Activity -
Which of the lines below hold the word "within"? Pull each of them out.

Data under study -
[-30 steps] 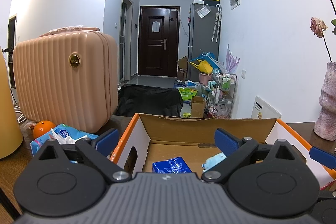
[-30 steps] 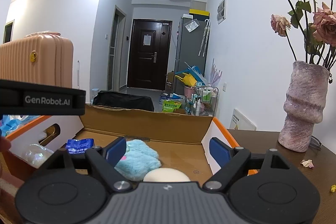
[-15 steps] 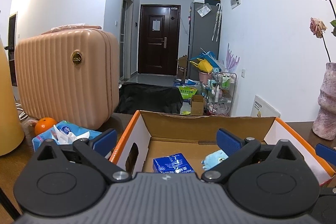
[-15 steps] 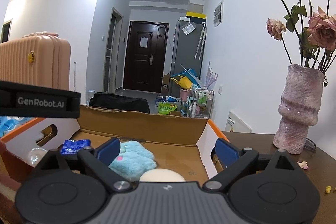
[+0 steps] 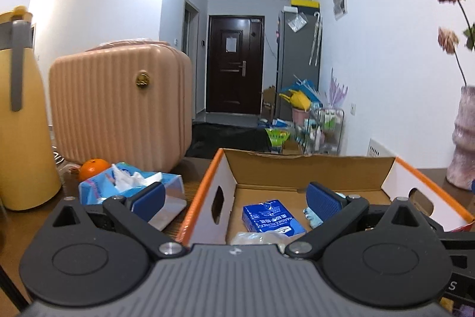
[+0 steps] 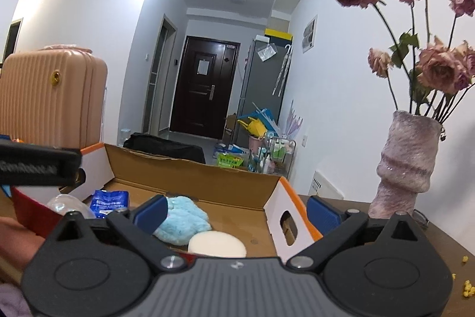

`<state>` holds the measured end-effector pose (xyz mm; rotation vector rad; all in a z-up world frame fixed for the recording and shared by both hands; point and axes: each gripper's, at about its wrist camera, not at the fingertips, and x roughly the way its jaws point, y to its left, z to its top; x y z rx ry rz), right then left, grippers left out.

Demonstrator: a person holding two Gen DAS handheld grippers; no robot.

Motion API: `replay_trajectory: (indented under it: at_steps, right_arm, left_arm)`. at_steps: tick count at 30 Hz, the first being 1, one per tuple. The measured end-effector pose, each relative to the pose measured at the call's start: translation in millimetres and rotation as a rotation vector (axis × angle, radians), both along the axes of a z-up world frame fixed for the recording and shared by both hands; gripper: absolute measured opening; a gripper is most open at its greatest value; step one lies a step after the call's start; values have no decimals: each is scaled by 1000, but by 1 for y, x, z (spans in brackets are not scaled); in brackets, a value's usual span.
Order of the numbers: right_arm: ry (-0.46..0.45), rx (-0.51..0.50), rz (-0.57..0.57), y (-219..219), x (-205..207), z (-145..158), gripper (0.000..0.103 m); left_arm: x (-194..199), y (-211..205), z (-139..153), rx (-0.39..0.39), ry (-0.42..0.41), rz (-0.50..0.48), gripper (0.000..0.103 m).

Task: Organize soft objects
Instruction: 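Withdraw both open grippers from the box back toward the remaining soft items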

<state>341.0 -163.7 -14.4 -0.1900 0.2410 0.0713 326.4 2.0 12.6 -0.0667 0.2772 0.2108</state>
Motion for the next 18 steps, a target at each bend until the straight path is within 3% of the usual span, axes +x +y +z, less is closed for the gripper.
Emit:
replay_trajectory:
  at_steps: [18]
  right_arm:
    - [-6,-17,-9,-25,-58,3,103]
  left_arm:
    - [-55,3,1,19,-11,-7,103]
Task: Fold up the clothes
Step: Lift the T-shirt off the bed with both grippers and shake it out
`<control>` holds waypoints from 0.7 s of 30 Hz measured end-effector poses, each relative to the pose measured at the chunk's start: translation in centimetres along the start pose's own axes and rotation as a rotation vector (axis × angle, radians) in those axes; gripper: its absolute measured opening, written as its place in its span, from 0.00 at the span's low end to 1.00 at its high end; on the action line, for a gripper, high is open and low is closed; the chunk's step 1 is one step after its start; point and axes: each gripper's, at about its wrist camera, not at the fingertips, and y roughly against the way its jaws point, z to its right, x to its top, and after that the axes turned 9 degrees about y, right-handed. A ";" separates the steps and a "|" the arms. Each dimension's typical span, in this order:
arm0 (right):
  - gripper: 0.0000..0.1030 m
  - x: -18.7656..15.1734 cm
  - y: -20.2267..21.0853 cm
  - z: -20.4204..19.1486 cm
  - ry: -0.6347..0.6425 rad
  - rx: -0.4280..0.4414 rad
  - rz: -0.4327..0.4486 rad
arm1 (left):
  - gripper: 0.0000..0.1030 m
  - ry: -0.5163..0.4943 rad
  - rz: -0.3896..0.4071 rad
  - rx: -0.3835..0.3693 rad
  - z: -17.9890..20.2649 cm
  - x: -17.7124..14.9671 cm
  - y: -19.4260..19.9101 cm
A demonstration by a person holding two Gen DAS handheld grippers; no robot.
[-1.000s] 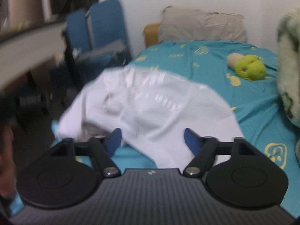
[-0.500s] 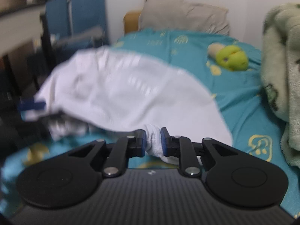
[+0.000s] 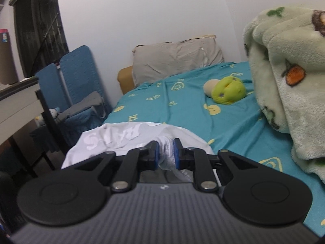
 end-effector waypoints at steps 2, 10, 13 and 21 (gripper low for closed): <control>0.17 -0.2 -0.1 -0.1 0.007 0.002 -0.004 | 0.66 0.067 -0.013 0.015 -1.2 0.6 -0.4; 0.17 0.9 1.9 -1.1 0.035 0.074 0.102 | 0.64 -0.099 -0.015 -0.071 1.2 -1.1 0.3; 0.16 1.9 3.1 -1.1 0.023 0.109 0.153 | 0.64 -0.170 -0.014 -0.095 2.3 -2.0 0.3; 0.16 3.6 5.2 -0.1 -0.025 0.146 0.229 | 0.29 0.092 0.108 -0.127 -0.6 0.4 2.2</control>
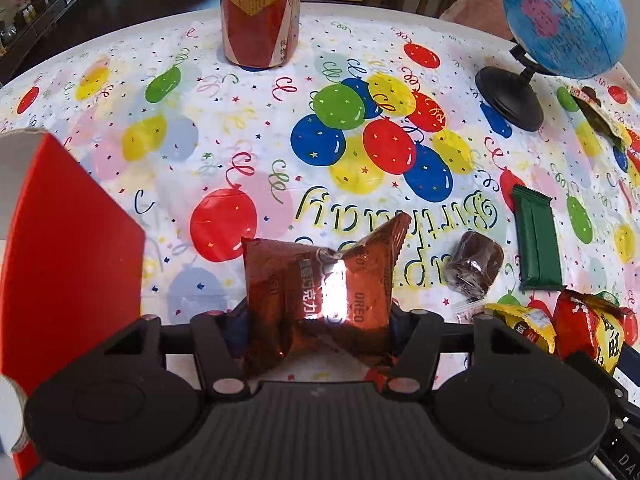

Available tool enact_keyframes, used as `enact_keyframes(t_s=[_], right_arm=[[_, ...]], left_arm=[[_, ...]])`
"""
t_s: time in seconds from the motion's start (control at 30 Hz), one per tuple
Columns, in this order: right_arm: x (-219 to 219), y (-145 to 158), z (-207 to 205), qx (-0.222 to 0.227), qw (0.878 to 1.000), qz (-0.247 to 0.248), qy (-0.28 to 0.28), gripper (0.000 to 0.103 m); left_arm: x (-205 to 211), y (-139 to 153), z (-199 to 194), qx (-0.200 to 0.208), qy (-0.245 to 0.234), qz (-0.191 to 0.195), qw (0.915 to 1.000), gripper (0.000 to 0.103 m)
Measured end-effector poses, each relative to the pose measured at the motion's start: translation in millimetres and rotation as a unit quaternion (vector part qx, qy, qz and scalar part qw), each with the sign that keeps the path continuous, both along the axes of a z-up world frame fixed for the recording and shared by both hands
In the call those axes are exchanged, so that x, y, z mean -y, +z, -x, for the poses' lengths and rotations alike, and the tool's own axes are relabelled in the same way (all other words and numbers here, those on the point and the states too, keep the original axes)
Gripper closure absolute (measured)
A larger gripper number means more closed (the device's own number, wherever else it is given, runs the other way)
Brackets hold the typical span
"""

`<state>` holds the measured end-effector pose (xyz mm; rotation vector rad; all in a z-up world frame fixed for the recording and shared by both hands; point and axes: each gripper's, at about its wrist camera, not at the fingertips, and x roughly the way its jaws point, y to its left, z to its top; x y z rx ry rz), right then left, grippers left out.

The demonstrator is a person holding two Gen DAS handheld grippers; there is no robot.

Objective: Organize snacks
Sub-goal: 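Grasp the brown wrapper with the left tool while the right tool grasps the red-yellow chip bag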

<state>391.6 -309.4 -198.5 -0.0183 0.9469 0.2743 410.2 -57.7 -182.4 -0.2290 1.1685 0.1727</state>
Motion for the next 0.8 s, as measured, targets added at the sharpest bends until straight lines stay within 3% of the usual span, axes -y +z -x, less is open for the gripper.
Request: enact_keyframes(t_s=[0.27, 0.8], right_arm=[[10.7, 17.0, 16.5, 0.006, 1.0, -0.017, -0.009, 0.051], [15.1, 90.0, 78.2, 0.034, 0.998, -0.057, 0.012, 0.051]], left_arm=[[0.3, 25.9, 23.5, 0.024, 0.005, 0.008, 0.9997, 0.046], [9.9, 103.1, 97.2, 0.078, -0.028, 0.016, 0.9965, 0.046]])
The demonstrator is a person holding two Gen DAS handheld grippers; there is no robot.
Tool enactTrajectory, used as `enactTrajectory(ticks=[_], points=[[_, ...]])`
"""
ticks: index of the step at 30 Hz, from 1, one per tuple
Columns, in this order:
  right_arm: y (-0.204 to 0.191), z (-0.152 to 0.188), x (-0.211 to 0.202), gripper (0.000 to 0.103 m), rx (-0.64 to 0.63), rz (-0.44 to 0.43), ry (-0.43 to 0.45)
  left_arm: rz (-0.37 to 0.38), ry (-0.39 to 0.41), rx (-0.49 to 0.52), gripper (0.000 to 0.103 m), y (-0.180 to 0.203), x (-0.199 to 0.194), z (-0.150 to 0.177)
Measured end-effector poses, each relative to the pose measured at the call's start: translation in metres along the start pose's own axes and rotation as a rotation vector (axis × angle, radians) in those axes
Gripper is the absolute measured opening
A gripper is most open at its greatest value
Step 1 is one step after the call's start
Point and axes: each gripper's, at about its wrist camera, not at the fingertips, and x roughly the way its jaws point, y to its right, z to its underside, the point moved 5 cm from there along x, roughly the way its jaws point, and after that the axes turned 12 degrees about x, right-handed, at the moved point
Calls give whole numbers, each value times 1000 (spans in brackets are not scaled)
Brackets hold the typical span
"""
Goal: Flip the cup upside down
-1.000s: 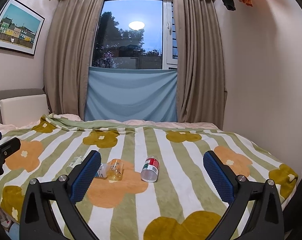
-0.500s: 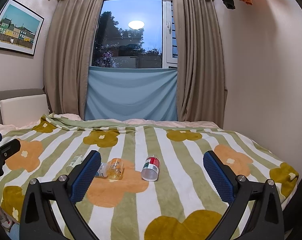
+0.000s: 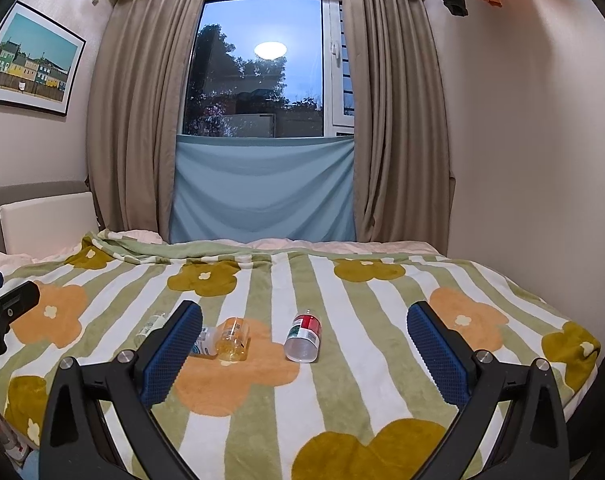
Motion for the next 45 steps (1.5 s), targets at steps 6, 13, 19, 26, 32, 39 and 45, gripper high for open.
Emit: enactTrajectory(ticks=[6, 13, 19, 26, 32, 39, 45], points=[[-1, 0, 0, 102, -2, 2, -1, -2, 0, 1, 103, 0, 0, -1], [0, -3, 0, 102, 0, 0, 1, -5, 1, 2, 103, -1, 1, -1], [-3, -2, -1, 102, 2, -1, 3, -6, -5, 6, 103, -2, 2, 0], [-15, -3, 24, 102, -39, -40, -92, -6, -50, 12, 103, -3, 20, 1], [-15, -9, 100, 102, -57, -72, -239, -5, -98, -5, 103, -9, 42, 14], [-1, 11, 251, 102, -78, -76, -582, -21, -169, -19, 103, -23, 72, 36], [9, 57, 352, 102, -163, 13, -853, -31, -221, -32, 103, -37, 95, 51]])
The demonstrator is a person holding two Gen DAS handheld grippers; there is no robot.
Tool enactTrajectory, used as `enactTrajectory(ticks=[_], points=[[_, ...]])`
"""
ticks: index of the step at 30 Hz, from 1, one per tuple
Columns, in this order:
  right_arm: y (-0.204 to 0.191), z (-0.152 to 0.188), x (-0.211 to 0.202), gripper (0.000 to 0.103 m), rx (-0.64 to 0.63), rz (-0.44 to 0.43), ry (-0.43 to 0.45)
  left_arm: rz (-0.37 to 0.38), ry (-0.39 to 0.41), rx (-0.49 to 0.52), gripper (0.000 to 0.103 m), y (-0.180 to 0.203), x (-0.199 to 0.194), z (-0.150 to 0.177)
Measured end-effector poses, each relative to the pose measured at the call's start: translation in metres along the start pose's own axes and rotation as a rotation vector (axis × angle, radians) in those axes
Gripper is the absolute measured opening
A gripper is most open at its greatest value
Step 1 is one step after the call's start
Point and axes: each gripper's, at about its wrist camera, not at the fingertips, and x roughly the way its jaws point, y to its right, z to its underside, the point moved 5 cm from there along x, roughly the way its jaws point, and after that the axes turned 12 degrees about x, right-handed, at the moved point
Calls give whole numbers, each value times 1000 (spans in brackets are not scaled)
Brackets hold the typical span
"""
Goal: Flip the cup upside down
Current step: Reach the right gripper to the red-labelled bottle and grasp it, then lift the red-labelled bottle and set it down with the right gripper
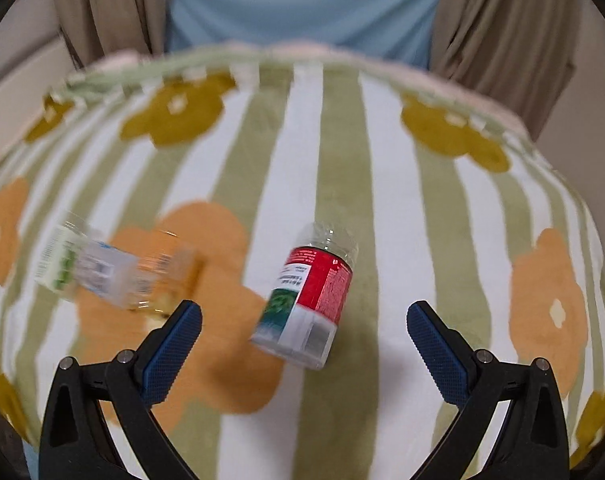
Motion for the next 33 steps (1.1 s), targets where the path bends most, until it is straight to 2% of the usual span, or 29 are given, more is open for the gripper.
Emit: enactTrajectory(ticks=[3, 5, 7, 9, 11, 13, 14, 17, 21, 24, 27, 33], points=[[13, -8, 38, 102, 32, 53, -98, 11, -31, 3, 103, -1, 16, 3], [20, -12, 56, 102, 71, 48, -136, 23, -42, 10, 103, -1, 25, 4], [25, -13, 67, 96, 110, 29, -175, 39, -53, 18, 103, 1, 36, 4], [26, -9, 76, 83, 136, -1, -216, 63, -66, 24, 103, 3, 48, 3], [28, -8, 85, 73, 160, -18, -258, 87, -73, 26, 103, 4, 61, 0], [29, -6, 90, 69, 183, -47, -284, 117, -76, 28, 103, 5, 75, -6], [31, -7, 92, 61, 196, -64, -295, 129, -77, 29, 103, 5, 83, -10], [34, -5, 93, 61, 226, -85, -307, 157, -90, 36, 103, 8, 98, -18], [40, -5, 81, 60, 261, -91, -292, 180, -106, 39, 103, 9, 104, -31], [40, -7, 57, 60, 289, -141, -262, 193, -99, 39, 103, 11, 99, -33], [28, 0, 24, 60, 262, -195, -217, 177, -88, 51, 103, 12, 89, -25], [-33, 58, -42, 60, 136, -318, -213, 144, -104, 1, 103, -1, 62, -5]])
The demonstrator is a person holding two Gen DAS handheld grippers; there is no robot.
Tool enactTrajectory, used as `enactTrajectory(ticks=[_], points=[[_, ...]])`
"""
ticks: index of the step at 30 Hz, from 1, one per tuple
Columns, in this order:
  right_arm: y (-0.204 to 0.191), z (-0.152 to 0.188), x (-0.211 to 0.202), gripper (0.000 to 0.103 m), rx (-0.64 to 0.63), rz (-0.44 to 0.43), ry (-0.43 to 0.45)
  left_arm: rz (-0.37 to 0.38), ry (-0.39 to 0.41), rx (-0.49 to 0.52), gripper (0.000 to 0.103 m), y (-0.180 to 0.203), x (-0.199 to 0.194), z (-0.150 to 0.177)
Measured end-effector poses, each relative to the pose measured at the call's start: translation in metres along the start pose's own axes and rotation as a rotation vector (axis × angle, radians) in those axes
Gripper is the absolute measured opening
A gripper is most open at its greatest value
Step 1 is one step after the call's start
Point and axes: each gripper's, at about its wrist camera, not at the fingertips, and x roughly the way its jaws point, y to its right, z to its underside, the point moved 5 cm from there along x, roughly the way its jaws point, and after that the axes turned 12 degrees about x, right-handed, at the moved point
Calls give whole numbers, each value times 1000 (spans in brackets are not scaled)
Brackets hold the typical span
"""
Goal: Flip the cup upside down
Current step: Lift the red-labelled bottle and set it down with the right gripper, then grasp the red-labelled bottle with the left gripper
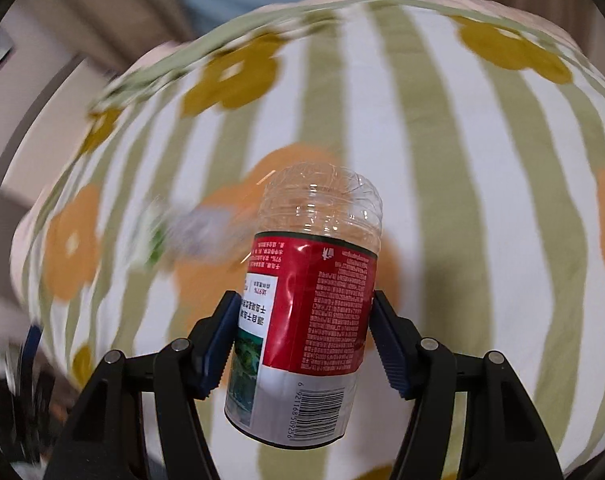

Output below -
Motion for the next 18 steps, a target at each bend until the straight path is within 3% of the usual span, axes +x +y +z, less is closed for the gripper.
Motion for the next 0.8 s, as measured, targets added at the sharpest bends until straight lines stay within 3% of the usual span, axes -y +z -x, less is open for the gripper.

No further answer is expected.